A variety of religions and opinions on the issue coexist inside the SNU campus. Three of the most popular religion includes Protestantism, Roman Catholics and Buddhism. Some people believe that God exists while others don’t. And a great number of SNU students are hesitant towards giving a definite answer to the existence of God. As people have such varied opinions on religions and God’s existence, the presence of various controversies regarding religion is, to some extent, obvious. In fact, religious bias and controversies are found in everyday lives.
In daily life, SNU students often come across evangelists and/or Zen Buddhists who try to convert them to a particular religion. Evangelism takes place in various forms. Hanging posters in campus buildings and dorm rooms is one type of evangelism whereas using films, videos and websites to share religion is another. Some evangelist takes a more straightforward way. Zen Buddhists use a method of open air preaching to share their religious values. It is when a Zen Buddhist goes to a stranger and asks questions such as: “Do you know Tao?” or “I can feel the mystic aurora of our religion from you.” Christian evangelists also ask if you are interested in studying the Bible or whether you believe in God. Many students have such experience in school on their busy way to classes.
It seems that there are students who feel uncomfortable and do not welcome the evangelists. Even some Christian students frown on these bold evangelists. “When evangelists come near to me on the streets, I usually ignore them, because I do not know whether they are credible or not.” one student remarks. Other non-religious students also show strong detest towards evangelism for the reasons of annoyance and incredibility.

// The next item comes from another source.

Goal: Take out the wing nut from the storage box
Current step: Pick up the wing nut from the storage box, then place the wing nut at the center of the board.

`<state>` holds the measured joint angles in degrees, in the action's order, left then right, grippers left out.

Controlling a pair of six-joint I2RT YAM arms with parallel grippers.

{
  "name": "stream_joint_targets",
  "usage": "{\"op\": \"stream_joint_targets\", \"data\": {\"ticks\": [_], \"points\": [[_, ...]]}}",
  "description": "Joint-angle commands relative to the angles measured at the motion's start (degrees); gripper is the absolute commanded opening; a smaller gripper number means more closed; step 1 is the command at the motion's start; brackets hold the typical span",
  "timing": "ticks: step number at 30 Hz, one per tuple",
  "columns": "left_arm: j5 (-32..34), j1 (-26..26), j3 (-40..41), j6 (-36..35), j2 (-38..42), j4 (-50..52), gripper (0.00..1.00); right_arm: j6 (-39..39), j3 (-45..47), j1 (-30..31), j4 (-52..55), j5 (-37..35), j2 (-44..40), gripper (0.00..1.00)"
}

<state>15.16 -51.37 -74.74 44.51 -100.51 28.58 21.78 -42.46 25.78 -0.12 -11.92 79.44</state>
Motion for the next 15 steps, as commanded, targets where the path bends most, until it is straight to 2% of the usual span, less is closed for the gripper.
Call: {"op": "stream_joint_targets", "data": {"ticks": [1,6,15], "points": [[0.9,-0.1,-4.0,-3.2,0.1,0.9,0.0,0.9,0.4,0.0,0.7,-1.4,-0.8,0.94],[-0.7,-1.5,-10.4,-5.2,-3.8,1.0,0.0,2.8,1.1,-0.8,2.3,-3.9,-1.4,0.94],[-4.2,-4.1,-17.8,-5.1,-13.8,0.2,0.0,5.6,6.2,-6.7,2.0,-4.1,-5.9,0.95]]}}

On the contrary, some students are positive toward evangelizing. “What good is freedom of religion if we are not given the right to express religion in public?” said Choi Mina (Department of Manufacturing Pharmacy, ’08). Another student from the College of Agriculture and Life Sciences said, “I go on college campuses and see advertisement for soda pop, credit cards and all kinds of other products. What is it that if the product is Jesus Christ, suddenly you cannot talk about it?” Jeong Han-Ju (Leader of Intervarsity Christian Fellowship, a religious dongari in Seoul National University) says that whenever he engages in missionary work, he asks people first whether they want to listen or not. He also says that it is very hurtful when people regard evangelism so negatively.
Both religious and nonreligious people are living their life under the influence of religion despite the fact that the degree of influence might be different for each individual. Considering the huge influence of religion and its importance in people’s lives, conflicts and bias regarding religion should be alleviated as soon as possible. In order to minimize the clash between different perspectives about religion, students should be willing to become tolerant towards acknowledging the religious differences. And as far as the evangelists and Zen Buddhists are concerned, they need to respect students’ refusal and share their religious beliefs on the level where students’ rights are not ignored.